Photon management through titania architecture engineering in organic dye–Cu electrolyte dye sensitized solar cells

Abstract

Following the emergence of dye sensitized solar cells (DSSCs), considerable research attention has been devoted to further enhancing their performance through multiple approaches. Among those, enhancing light harvesting efficiency remains an effective route to augment the photocurrent generation and, consequently, the overall power conversion efficiency of DSSCs. Incorporation of scattering material layers on the photoanode layer has shown significant promise in this regard, especially with respect to N719 based DSSCs. Similar work with organic dye based DSSCs has been very scarce. Therefore, in this study, we have explored the morphology-dependent scattering effect of TiO₂ using three different structures, such as sphere-like particles (TS), novel twisted fiber-like structures (TF), and hierarchical flower-like architectures (TNF) in a DSSC configuration employing Y123 organic dye and a Cu-based redox shuttle. The structural, morphological, optical, and photoelectrochemical properties were analyzed to understand the crystalline properties, scattering efficiencies, and charge dynamics in the organic dye based DSSC device.
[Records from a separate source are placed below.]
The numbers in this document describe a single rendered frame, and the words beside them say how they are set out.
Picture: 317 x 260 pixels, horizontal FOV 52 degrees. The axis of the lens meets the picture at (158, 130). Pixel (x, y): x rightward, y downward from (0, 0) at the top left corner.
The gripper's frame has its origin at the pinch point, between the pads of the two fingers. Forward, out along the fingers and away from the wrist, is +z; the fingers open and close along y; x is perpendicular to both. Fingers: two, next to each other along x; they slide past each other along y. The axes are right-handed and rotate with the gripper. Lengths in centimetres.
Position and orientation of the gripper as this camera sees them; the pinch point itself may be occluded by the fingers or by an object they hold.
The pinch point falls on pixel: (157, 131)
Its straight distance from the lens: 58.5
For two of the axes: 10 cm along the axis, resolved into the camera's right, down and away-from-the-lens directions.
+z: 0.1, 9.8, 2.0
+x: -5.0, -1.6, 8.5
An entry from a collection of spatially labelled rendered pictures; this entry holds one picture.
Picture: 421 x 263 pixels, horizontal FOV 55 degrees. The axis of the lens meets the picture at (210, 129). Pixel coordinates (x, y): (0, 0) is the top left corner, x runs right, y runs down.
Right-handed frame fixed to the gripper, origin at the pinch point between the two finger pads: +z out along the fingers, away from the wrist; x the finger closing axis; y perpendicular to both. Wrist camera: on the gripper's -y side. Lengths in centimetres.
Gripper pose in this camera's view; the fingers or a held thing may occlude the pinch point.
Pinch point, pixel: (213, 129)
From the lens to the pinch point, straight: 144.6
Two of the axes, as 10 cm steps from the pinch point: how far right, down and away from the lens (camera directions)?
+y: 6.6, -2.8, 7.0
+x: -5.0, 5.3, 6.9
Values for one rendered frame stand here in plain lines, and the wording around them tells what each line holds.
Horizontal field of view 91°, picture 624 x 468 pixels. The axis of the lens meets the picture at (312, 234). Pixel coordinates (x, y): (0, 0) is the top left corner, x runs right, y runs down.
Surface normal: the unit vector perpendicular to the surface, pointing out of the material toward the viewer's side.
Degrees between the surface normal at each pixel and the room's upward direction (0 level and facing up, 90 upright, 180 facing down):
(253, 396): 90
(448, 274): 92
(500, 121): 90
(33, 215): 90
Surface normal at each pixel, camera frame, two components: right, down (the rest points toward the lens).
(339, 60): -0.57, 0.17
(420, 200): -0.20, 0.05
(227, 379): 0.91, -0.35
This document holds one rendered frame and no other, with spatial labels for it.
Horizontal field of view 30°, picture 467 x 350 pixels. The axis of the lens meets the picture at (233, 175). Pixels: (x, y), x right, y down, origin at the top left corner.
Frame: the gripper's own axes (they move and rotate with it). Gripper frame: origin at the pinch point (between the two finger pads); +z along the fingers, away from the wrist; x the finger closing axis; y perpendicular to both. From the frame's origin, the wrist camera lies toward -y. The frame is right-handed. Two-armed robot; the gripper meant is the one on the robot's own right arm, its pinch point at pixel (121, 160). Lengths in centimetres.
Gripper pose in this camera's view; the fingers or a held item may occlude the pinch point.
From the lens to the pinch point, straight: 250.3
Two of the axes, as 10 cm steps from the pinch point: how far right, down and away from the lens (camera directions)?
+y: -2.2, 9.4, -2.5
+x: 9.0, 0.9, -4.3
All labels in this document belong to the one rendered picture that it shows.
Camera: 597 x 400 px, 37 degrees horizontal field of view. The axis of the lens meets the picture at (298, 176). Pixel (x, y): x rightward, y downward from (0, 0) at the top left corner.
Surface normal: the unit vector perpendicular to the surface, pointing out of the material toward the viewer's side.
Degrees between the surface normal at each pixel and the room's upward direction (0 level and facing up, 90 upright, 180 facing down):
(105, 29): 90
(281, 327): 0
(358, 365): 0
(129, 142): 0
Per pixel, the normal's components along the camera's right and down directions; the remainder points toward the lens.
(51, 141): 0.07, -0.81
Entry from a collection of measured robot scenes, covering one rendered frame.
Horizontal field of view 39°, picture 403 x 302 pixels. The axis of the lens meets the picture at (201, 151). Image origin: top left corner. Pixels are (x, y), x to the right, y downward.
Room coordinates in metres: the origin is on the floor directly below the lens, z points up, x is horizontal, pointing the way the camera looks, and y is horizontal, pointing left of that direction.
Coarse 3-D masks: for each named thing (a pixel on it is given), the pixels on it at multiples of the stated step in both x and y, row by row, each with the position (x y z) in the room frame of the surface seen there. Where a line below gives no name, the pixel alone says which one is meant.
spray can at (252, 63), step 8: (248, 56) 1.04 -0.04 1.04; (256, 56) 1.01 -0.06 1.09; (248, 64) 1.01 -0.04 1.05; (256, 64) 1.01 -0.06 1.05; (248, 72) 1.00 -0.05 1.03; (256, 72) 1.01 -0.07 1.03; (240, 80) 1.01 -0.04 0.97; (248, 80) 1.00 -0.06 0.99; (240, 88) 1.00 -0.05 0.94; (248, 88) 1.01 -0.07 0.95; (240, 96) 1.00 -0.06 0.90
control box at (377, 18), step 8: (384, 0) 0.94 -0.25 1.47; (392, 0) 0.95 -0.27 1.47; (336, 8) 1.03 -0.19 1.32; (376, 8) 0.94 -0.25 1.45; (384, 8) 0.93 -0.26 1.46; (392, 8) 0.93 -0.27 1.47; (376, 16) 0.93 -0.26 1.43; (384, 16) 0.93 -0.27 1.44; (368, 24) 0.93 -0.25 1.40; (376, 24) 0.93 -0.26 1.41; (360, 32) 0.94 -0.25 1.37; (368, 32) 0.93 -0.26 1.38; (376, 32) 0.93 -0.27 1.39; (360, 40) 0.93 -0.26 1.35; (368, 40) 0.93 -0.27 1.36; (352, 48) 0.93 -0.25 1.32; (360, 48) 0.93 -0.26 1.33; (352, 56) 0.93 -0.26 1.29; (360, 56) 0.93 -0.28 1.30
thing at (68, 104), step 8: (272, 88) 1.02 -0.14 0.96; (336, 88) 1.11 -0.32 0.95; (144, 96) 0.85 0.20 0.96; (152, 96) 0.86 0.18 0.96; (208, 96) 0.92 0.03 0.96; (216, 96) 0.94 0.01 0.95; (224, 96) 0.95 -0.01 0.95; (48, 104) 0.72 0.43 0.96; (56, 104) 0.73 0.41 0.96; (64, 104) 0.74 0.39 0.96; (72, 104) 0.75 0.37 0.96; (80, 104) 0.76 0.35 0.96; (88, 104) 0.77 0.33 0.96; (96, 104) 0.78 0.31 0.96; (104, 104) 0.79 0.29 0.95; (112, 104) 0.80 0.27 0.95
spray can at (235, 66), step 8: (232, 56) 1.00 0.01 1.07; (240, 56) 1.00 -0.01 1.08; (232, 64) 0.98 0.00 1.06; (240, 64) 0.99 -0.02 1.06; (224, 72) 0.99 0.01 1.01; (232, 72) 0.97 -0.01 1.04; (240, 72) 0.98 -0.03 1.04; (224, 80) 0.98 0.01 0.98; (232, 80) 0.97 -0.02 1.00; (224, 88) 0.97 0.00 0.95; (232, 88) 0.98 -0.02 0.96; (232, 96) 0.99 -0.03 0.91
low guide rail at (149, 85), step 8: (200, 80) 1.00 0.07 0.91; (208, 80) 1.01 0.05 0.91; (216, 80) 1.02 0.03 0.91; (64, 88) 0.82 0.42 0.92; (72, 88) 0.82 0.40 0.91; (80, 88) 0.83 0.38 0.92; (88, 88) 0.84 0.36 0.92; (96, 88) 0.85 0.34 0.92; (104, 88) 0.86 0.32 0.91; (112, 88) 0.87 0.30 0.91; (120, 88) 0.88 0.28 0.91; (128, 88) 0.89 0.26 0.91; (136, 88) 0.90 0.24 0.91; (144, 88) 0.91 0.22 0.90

Among the studied morphologies, TS exhibited the highest efficiency of 5.26% and a higher photocurrent density of 8.47 mA cm⁻², representing a 23.7% improvement in efficiency over the device without a scattering layer and 13.3% higher than the commercial scattering material. This enhancement is primarily attributed to efficient photon management, enabled by their superior light scattering ability compared to other structures. Our findings reveal that each morphology demonstrated unique contribution towards light scattering and charge dynamics under outdoor conditions. Interestingly, under indoor lighting, scattering effects were found to be negligible, providing new insights into morphology-specific light management in low light environments.